Light and colour are two pillars of our ability to set mood but are powerful tools used in and of themselves to draw attention. Lighting pulls your customer’s eyes to points of interest, colour contrasting is similarly used as a magnet to pique customer interest. And of course, there’s sound. Whether you’re playing ambiance noise of a waterfall and jungle birds chirping, or gentle tones of marimba over the sound-system, Sound and Music is your mood ally. Did you know that with several global sporting events prohibiting crowds during the Covid pandemic, broadcasters have taken to playing the ambient noise of previously recorded crowds to enhance the home theatre experience. We’re simple creatures: we feel first and think second.
Cross-merchandising is your friend
When we think about our customer, we shouldn’t limit our consideration to them and how they relate to a single product. As customers it’s a rare occasion that we’re out on the hunt for simply one item. And even if we’ve forgotten the milk, a single trip for milk more often than not turns into a basket with more than just the forgotten milk in it.
For this reason, cross-merchandising is a powerful sales driver and helpful practice for customers. Consider which products in your store are complimentary and make spaces where you display them together. We see this done most prolifically in grocery stores to increase the customer’s basket size. But bundling techniques are used in all retailers. Think about the socks displayed near the running shoes displayed near the smartwatches displayed near the smartwatch bands. It’s all a bundle of related value that we can add to our customer’s life.
Cross-merchandising can, however, be taken to a new level by using retail intelligence. Far more than being able to identify which products have high complimentary affinity in your store, retail intelligence can help you understand how to price them as a bundle to drive your sales up! For this we highly recommend checking out ShopperLogiQ for retail intelligence and a whole lot more.
Retail auditing is critical
Unfortunately, there’s no room in visual merchandising for passive people. It’s a field that requires constant evaluation and adjustment because customers will develop blindness over time if they’re taught to no longer expect anything different from you.

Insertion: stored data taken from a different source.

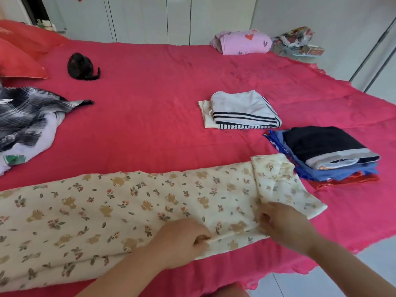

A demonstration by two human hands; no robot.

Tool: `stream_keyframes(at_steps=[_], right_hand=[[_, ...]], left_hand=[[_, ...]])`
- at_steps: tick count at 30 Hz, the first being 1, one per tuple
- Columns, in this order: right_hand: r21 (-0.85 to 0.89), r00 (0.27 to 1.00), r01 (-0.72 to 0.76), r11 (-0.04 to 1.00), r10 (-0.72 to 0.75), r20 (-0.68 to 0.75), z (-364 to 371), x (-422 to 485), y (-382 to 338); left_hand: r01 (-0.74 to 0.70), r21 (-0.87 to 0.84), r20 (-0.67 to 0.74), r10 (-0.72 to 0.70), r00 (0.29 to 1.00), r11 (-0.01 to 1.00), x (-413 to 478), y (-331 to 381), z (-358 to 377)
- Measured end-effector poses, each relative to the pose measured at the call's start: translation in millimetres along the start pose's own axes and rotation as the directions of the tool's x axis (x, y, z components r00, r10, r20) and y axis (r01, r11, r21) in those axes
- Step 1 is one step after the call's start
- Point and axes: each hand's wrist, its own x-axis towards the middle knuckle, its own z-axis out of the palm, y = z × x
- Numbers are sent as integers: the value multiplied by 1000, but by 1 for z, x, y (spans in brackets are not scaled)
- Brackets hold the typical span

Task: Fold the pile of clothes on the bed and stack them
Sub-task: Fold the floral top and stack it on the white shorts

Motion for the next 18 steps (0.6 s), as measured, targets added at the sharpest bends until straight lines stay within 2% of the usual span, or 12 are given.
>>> stream_keyframes(at_steps=[3,5,8,11,14,16,18], right_hand=[[234,948,-65,970,133,-289,-13,17,2],[279,896,-131,951,234,-378,-21,36,2],[236,869,-363,901,419,-264,-19,65,2],[162,841,-492,856,515,-167,-3,81,7],[170,825,-495,852,522,-217,-1,81,19],[343,790,-426,837,529,-310,-13,74,32],[550,681,-311,775,586,-440,-32,57,41]], left_hand=[[53,-108,-172,-71,983,993,18,9,-10],[46,-86,-242,-65,968,995,30,15,-10],[55,-20,-150,-58,987,998,39,25,5],[30,93,-110,-20,994,995,40,32,24],[20,99,-175,-2,985,995,44,32,27],[-2,54,-205,13,979,999,46,31,23],[-43,-19,-255,37,966,999,44,35,15]])
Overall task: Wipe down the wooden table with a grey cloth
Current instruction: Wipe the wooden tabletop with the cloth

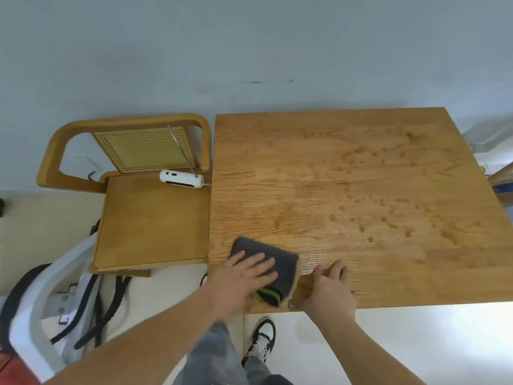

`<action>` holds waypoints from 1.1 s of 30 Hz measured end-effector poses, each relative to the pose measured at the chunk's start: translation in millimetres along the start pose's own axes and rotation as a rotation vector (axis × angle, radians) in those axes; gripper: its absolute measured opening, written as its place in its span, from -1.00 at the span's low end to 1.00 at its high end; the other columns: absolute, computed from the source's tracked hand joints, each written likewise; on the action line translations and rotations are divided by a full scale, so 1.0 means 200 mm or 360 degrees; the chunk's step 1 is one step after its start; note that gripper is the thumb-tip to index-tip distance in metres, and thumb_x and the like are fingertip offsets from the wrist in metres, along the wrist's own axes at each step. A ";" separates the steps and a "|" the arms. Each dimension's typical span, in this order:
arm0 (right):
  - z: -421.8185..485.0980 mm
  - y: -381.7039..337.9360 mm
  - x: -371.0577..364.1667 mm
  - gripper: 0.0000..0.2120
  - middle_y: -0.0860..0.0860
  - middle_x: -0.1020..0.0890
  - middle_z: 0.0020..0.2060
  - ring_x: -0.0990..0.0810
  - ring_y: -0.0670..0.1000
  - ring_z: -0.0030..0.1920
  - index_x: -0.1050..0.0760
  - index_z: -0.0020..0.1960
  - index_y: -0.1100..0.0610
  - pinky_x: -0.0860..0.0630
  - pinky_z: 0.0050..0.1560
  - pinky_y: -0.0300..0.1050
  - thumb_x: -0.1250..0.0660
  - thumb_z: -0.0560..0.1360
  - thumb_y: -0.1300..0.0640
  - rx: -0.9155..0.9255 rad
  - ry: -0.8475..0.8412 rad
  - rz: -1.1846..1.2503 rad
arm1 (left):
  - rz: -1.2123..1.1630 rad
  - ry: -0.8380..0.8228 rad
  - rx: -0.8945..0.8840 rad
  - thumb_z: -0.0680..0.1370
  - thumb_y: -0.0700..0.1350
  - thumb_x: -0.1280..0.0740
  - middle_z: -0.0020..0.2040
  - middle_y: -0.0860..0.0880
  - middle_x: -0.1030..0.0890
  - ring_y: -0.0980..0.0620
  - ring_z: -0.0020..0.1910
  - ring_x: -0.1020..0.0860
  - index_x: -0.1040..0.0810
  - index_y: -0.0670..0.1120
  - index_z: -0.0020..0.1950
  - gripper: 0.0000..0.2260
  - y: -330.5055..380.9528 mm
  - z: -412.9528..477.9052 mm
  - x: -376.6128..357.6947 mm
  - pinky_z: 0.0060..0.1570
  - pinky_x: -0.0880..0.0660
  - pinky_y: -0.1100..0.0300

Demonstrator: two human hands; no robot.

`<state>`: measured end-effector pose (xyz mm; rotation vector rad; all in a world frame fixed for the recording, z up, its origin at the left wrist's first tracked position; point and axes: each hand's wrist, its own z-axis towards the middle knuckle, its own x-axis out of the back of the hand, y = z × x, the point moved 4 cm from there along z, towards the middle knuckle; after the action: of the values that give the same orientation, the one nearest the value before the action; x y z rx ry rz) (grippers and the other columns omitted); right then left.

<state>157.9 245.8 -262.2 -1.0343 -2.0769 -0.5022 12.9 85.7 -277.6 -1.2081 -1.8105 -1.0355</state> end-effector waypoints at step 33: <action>0.04 -0.05 0.00 0.14 0.33 0.07 0.63 0.13 0.39 0.62 0.07 0.66 0.21 -0.17 0.59 0.19 -0.56 0.39 -0.17 -0.0157 -0.0104 0.0027 | -0.0367 0.0170 0.0473 0.73 0.00 -0.15 0.68 0.13 0.20 0.01 0.65 0.26 0.08 0.18 0.69 -0.41 -0.22 0.51 0.33 0.62 0.24 -0.10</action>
<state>146.3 245.0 -268.1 -1.1385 -2.1169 -0.5741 -61.3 191.2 -273.5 -0.7669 -1.9683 -0.8959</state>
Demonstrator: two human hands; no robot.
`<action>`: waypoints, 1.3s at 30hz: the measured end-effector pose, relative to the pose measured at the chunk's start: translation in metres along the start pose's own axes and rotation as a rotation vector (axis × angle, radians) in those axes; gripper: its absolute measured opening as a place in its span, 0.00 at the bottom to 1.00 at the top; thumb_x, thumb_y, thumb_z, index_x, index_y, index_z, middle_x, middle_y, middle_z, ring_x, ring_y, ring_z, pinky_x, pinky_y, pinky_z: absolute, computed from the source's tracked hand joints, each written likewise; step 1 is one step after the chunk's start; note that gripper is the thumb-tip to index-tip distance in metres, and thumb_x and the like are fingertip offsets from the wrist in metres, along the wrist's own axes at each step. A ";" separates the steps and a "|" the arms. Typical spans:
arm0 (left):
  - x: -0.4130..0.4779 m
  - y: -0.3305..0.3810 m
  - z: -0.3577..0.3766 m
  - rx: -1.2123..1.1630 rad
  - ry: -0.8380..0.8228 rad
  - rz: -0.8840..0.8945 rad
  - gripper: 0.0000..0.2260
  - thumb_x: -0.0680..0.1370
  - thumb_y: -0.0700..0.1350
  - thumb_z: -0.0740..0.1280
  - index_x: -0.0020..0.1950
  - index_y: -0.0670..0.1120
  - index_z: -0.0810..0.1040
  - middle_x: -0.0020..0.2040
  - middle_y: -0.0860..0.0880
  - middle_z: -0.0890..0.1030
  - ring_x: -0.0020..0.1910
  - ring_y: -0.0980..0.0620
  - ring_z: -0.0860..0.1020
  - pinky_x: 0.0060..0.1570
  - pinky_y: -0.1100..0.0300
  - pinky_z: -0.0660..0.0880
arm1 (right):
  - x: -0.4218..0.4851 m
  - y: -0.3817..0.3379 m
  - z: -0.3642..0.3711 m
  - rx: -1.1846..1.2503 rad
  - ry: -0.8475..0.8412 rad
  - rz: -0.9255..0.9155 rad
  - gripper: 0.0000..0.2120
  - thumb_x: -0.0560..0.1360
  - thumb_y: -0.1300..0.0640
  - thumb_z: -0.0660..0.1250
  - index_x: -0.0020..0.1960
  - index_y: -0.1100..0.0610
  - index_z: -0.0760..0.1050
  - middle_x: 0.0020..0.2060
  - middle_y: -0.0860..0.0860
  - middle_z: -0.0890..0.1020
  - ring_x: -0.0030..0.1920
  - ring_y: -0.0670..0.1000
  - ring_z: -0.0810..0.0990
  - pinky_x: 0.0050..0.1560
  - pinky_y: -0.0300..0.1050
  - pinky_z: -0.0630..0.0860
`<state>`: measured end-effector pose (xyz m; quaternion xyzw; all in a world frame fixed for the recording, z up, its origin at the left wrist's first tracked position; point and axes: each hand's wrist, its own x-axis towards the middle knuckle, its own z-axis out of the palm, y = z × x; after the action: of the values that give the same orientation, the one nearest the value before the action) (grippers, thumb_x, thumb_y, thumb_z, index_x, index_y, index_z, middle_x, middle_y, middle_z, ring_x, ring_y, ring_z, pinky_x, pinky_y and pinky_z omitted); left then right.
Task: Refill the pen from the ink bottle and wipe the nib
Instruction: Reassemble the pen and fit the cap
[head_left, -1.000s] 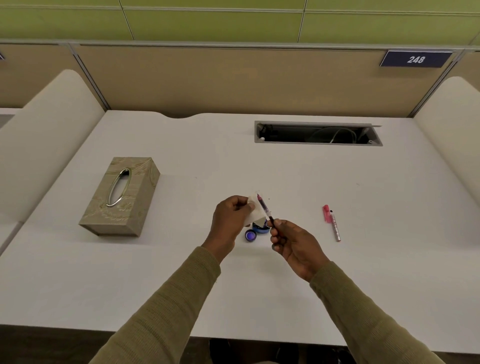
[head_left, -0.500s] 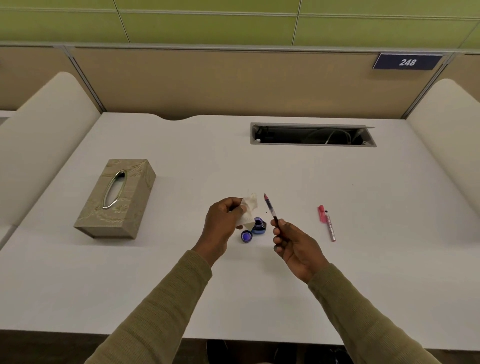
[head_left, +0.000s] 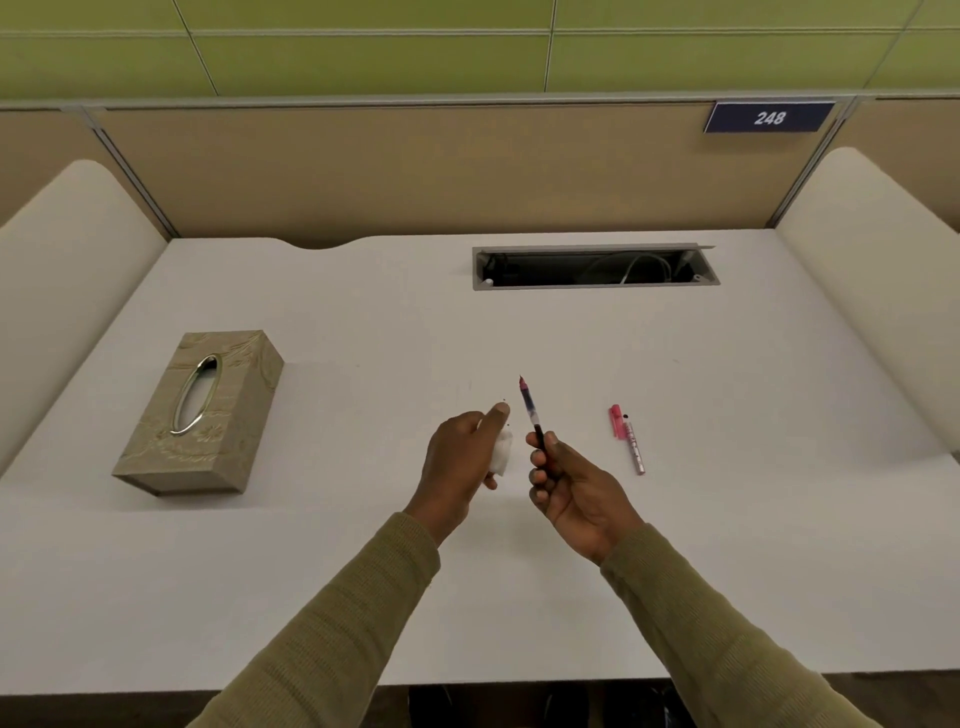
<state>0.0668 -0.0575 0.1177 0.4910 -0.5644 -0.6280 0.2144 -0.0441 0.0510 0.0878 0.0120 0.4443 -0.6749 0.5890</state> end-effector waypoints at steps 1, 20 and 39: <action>-0.001 0.001 0.005 0.024 -0.020 0.035 0.18 0.80 0.54 0.67 0.37 0.43 0.73 0.35 0.44 0.78 0.29 0.46 0.75 0.23 0.63 0.70 | -0.001 -0.001 -0.002 0.000 0.002 -0.003 0.12 0.78 0.53 0.69 0.55 0.60 0.83 0.37 0.50 0.78 0.34 0.47 0.74 0.33 0.38 0.72; 0.008 0.004 0.059 0.022 -0.125 0.127 0.07 0.78 0.46 0.71 0.47 0.42 0.82 0.35 0.48 0.80 0.31 0.51 0.76 0.32 0.55 0.75 | -0.004 -0.028 -0.044 -0.407 0.101 -0.149 0.17 0.81 0.46 0.64 0.57 0.59 0.82 0.43 0.52 0.85 0.39 0.49 0.81 0.40 0.44 0.77; 0.018 0.004 0.078 0.025 -0.069 0.103 0.07 0.78 0.46 0.72 0.48 0.42 0.82 0.37 0.47 0.80 0.32 0.51 0.77 0.33 0.55 0.75 | 0.050 -0.053 -0.130 -1.502 0.751 -0.345 0.10 0.79 0.56 0.65 0.56 0.61 0.75 0.53 0.59 0.77 0.54 0.63 0.78 0.51 0.53 0.74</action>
<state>-0.0090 -0.0345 0.1058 0.4418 -0.6038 -0.6256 0.2209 -0.1679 0.0871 0.0132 -0.2262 0.9348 -0.2330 0.1436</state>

We need to audit our stores to get a good grip on where merchandising is being effective and where it’s falling flat. We work in remarkable field in that while our work is foundationally creative, we need to inform our creativity with data-driven insights which get pulled from audits.
It’s a good idea in Visual Merchandising to keep things fresh visually and to shake up our displays for customers. But the only way that we can iterate effectively is by ensuring that we have a way to measure customer engagement and feedback. Audit, pivot, audit, pivot!
Visual Merchandising is an exciting discipline that draws on a spectrum of skills including marketing, creative design, operational processes and sales. In general, we tend to be creatives because it’s much harder to teach an analytical mind how to be creative than the other way around. CMYK is an ally to your creative world by doing all the analytical heavy-lifting for you and ensuring that you focus on creating the most compelling customer experience.